• ASSIGNED TASK:
Your answer should consist of the lines in the data below that contain "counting".

• Recorded data:
»»
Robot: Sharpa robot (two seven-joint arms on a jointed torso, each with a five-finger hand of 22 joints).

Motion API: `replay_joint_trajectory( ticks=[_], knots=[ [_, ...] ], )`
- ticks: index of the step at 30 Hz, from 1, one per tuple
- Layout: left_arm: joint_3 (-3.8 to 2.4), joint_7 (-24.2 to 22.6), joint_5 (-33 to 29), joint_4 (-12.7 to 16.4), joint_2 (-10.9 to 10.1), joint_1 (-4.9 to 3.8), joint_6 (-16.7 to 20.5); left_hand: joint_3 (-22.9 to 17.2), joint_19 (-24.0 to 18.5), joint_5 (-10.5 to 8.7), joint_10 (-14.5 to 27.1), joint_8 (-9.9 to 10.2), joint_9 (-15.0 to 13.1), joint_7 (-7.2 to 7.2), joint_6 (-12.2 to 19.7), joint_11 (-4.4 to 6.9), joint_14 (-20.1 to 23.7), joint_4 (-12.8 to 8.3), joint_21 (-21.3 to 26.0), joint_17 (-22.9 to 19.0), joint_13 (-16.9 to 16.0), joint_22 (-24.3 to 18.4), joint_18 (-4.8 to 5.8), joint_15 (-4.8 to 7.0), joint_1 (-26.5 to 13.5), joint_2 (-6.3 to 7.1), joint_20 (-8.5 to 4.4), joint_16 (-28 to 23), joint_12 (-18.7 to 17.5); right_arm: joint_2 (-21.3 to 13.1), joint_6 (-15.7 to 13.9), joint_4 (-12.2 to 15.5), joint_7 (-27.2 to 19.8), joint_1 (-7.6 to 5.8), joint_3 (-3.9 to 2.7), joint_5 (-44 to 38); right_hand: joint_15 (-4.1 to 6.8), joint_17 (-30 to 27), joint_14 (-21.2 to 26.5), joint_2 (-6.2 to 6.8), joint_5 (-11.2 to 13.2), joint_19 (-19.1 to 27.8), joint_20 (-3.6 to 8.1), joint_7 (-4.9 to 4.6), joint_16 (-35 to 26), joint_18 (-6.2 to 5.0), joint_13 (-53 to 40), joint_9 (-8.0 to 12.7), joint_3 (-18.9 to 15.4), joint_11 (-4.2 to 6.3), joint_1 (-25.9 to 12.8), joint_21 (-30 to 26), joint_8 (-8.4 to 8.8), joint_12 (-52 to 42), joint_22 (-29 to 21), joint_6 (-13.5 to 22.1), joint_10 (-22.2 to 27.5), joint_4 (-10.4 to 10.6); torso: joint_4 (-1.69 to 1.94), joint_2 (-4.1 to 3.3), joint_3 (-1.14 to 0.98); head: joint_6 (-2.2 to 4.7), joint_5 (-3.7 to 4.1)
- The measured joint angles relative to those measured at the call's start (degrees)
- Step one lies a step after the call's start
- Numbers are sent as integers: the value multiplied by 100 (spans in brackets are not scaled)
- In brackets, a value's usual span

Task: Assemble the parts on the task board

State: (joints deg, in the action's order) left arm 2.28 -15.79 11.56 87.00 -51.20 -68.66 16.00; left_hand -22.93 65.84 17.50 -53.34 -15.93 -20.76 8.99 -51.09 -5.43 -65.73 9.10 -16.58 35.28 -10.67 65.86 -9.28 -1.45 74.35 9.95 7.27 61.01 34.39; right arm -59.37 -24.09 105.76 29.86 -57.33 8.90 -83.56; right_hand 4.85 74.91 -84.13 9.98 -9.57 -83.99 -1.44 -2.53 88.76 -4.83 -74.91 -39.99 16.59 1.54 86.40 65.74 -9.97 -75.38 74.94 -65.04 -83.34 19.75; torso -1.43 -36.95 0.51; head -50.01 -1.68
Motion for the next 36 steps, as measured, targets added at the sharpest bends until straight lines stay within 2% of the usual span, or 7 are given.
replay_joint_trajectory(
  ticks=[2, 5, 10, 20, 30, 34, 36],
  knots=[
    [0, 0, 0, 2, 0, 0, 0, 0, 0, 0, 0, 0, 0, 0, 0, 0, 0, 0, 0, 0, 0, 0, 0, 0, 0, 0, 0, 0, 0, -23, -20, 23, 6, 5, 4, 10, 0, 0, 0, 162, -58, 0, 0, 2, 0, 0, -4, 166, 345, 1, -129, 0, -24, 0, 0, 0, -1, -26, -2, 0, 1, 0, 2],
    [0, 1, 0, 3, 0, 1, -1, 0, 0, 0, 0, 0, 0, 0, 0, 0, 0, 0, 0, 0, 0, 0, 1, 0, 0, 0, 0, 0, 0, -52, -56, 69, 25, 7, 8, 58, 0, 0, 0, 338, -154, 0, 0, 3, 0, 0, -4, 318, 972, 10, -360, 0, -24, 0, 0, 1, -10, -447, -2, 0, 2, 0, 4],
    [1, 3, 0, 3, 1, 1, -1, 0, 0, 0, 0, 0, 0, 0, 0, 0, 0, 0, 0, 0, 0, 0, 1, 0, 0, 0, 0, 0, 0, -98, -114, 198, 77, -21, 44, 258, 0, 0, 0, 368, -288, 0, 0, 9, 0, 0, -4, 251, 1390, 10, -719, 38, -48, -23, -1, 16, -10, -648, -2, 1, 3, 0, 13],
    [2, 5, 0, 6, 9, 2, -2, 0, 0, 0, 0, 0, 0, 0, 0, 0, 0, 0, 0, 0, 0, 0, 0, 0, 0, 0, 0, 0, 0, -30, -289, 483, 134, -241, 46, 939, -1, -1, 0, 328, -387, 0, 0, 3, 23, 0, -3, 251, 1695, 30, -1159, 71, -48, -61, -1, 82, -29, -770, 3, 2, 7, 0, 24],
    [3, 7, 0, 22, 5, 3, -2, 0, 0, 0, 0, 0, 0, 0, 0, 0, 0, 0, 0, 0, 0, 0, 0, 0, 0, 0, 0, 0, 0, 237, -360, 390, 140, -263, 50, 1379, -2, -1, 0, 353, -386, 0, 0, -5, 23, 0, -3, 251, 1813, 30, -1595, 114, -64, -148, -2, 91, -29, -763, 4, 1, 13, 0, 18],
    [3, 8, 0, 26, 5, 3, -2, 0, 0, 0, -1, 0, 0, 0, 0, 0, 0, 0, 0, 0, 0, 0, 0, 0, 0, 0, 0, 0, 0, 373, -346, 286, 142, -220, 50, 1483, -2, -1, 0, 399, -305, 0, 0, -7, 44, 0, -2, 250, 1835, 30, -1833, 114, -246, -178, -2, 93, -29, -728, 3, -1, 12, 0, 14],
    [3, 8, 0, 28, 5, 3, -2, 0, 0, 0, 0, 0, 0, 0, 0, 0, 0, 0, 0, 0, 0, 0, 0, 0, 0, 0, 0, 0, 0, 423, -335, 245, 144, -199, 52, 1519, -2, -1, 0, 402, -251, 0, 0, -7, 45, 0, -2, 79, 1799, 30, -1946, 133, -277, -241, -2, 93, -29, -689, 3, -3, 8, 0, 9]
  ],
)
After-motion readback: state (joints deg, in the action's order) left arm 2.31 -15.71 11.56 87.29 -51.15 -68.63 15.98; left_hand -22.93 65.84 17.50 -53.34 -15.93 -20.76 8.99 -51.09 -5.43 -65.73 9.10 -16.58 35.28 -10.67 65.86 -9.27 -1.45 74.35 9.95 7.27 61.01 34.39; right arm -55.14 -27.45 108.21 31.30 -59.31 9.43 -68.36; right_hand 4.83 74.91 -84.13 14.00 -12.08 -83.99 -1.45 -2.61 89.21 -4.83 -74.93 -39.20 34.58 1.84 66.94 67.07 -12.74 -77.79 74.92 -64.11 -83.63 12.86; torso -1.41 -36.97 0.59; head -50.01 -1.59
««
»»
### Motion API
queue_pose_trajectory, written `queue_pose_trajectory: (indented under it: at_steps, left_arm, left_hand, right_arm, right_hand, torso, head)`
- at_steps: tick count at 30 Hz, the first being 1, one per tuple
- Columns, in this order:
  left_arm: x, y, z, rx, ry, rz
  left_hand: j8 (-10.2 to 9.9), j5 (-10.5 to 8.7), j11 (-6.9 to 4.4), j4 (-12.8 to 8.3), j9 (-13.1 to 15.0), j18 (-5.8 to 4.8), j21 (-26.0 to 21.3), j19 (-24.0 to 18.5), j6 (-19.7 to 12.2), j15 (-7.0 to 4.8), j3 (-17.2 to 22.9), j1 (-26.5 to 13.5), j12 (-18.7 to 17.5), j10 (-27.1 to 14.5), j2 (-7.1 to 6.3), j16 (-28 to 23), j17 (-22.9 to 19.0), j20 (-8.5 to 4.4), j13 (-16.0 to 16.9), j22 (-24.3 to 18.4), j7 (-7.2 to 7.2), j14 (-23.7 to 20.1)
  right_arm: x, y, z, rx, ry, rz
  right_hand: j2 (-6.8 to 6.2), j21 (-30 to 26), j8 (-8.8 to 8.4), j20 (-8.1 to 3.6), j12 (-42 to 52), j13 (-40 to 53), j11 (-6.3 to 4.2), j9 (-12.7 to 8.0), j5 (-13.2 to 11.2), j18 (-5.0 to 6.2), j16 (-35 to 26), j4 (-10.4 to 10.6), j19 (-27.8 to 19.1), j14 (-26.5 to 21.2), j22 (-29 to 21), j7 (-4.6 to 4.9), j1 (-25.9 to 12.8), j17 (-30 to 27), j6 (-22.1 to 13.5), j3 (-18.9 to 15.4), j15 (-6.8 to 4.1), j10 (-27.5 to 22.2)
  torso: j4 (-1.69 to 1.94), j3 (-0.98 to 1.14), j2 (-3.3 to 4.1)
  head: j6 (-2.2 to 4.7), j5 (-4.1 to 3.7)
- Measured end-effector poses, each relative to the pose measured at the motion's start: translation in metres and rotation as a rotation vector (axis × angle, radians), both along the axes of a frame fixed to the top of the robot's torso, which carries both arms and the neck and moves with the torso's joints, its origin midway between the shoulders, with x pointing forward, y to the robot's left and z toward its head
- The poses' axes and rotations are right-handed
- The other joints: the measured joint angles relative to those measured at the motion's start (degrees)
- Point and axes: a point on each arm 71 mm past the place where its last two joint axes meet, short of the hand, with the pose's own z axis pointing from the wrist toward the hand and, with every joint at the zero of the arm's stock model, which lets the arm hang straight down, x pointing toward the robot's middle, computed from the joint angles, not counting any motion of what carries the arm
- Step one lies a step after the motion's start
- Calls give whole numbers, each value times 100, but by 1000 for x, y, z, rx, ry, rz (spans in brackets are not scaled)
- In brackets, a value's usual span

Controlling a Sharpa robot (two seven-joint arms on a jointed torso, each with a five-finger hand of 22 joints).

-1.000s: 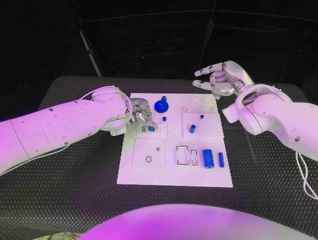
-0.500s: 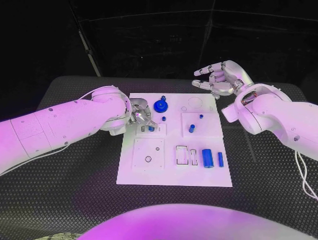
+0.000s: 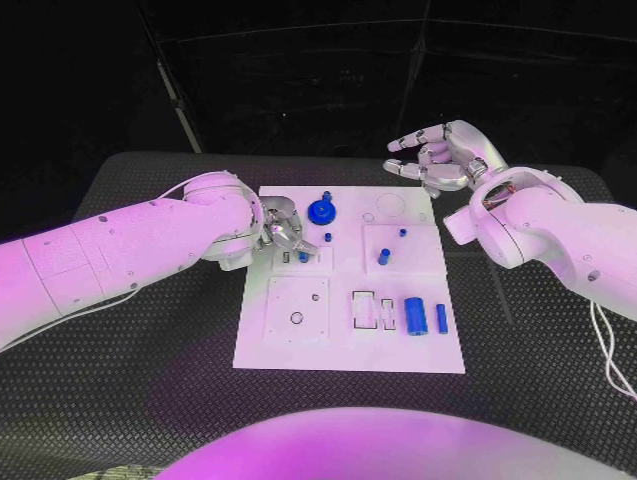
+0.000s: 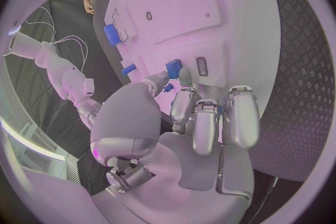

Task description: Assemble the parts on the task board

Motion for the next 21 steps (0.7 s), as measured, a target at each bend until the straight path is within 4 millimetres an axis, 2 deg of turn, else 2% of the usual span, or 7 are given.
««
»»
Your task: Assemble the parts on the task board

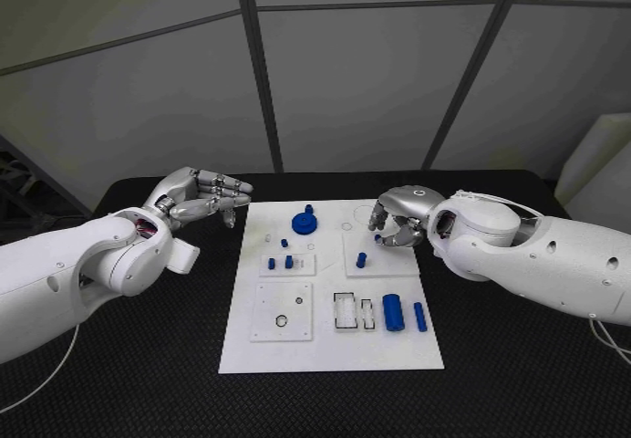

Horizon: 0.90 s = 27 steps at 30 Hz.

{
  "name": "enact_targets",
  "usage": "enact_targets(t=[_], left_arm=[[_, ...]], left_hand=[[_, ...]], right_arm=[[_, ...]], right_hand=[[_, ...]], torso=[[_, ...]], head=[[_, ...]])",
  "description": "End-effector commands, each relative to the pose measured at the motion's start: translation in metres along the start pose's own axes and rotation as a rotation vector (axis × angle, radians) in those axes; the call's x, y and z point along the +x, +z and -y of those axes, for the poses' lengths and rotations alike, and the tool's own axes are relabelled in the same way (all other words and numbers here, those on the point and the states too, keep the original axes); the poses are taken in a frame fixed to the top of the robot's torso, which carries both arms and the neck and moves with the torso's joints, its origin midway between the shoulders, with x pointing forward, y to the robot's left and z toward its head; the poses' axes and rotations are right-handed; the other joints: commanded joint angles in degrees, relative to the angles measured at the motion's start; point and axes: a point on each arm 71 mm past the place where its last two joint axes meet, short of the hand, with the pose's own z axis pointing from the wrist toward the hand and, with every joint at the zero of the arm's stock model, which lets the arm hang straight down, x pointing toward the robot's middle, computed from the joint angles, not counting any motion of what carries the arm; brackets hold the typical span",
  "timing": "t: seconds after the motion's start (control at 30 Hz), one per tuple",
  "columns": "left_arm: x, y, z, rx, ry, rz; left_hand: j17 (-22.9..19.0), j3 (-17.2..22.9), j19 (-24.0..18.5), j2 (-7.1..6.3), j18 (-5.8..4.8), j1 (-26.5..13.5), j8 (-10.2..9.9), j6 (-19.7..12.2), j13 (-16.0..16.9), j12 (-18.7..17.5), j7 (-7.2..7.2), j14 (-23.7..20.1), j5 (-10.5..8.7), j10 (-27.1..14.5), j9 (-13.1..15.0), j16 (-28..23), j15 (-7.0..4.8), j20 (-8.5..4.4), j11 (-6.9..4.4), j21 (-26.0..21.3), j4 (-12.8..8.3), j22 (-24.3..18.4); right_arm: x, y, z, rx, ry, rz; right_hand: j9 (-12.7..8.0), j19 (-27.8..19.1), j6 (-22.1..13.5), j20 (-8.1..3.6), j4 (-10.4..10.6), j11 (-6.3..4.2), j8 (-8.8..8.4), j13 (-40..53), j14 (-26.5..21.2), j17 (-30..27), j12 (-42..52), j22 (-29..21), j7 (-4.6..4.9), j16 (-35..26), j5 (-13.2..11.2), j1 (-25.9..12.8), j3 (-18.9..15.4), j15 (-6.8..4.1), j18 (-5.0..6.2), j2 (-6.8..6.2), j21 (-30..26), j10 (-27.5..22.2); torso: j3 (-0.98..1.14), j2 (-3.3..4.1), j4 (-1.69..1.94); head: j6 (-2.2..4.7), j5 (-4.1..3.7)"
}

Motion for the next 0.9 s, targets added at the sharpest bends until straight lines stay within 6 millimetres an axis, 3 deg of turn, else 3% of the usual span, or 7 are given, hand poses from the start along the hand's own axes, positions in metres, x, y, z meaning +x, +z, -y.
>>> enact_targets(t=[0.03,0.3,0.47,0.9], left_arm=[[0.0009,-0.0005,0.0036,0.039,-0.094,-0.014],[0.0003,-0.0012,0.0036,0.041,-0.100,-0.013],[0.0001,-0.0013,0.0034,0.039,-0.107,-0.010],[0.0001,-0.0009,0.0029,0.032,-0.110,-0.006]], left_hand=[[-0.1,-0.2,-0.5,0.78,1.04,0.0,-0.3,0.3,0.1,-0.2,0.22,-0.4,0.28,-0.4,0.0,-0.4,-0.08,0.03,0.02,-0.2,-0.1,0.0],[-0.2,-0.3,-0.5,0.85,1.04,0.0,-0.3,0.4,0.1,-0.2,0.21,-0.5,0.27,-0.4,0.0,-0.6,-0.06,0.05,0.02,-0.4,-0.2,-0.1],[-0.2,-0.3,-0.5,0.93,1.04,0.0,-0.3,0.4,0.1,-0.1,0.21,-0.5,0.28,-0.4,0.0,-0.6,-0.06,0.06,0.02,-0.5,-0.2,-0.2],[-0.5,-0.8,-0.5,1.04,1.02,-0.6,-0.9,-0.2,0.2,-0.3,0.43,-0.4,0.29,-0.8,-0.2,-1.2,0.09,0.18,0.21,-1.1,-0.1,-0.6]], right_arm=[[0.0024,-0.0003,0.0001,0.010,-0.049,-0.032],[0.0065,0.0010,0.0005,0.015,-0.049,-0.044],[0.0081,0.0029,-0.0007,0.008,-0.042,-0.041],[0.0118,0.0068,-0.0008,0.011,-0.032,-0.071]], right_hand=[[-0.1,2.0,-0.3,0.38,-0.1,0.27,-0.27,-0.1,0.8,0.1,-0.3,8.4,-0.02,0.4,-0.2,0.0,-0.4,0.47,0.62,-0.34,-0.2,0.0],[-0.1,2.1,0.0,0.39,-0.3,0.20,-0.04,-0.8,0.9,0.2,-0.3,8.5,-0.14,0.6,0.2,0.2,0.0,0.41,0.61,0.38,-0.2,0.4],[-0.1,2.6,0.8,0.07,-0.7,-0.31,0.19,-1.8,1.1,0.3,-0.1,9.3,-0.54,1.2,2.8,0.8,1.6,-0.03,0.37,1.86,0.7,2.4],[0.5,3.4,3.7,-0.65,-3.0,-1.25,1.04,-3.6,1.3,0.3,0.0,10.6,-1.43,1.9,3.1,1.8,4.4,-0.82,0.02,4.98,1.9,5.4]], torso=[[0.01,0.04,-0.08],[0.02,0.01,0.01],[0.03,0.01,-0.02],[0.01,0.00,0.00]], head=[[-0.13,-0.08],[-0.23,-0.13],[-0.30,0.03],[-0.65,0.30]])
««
• TASK OUTPUT:
- Point and axes: a point on each arm 71 mm past the place where its last two joint axes meet, short of the hand, with the pose's own z axis pointing from the wrist toward the hand and, with every joint at the zero of the arm's stock model, which lets the arm hang straight down, x pointing toward the robot's middle, computed from the joint angles, not counting any motion of what carries the arm
  "description": "End-effector commands, each relative to the pose measured at the motion's start: translation in metres along the start pose's own axes and rotation as a rotation vector (axis × angle, radians) in those axes; the call's x, y and z point along the +x, +z and -y of those axes, for the poses' lengths and rotations alike, and the tool's own axes are relabelled in the same way (all other words and numbers here, those on the point and the states too, keep the original axes); the poses are taken in a frame fixed to the top of the robot's torso, which carries both arms and the neck and moves with the torso's joints, its origin midway between the shoulders, with x pointing forward, y to the robot's left and z toward its head; the poses' axes and rotations are right-handed; the other joints: commanded joint angles in degrees, relative to the angles measured at the motion's start; point and axes: a point on each arm 71 mm past the place where its last two joint axes meet, short of the hand, with the pose's own z axis pointing from the wrist toward the hand and, with every joint at the zero of the arm's stock model, which lets the arm hang straight down, x pointing toward the robot's middle, computed from the joint angles, not counting any motion of what carries the arm; brackets hold the typical span",

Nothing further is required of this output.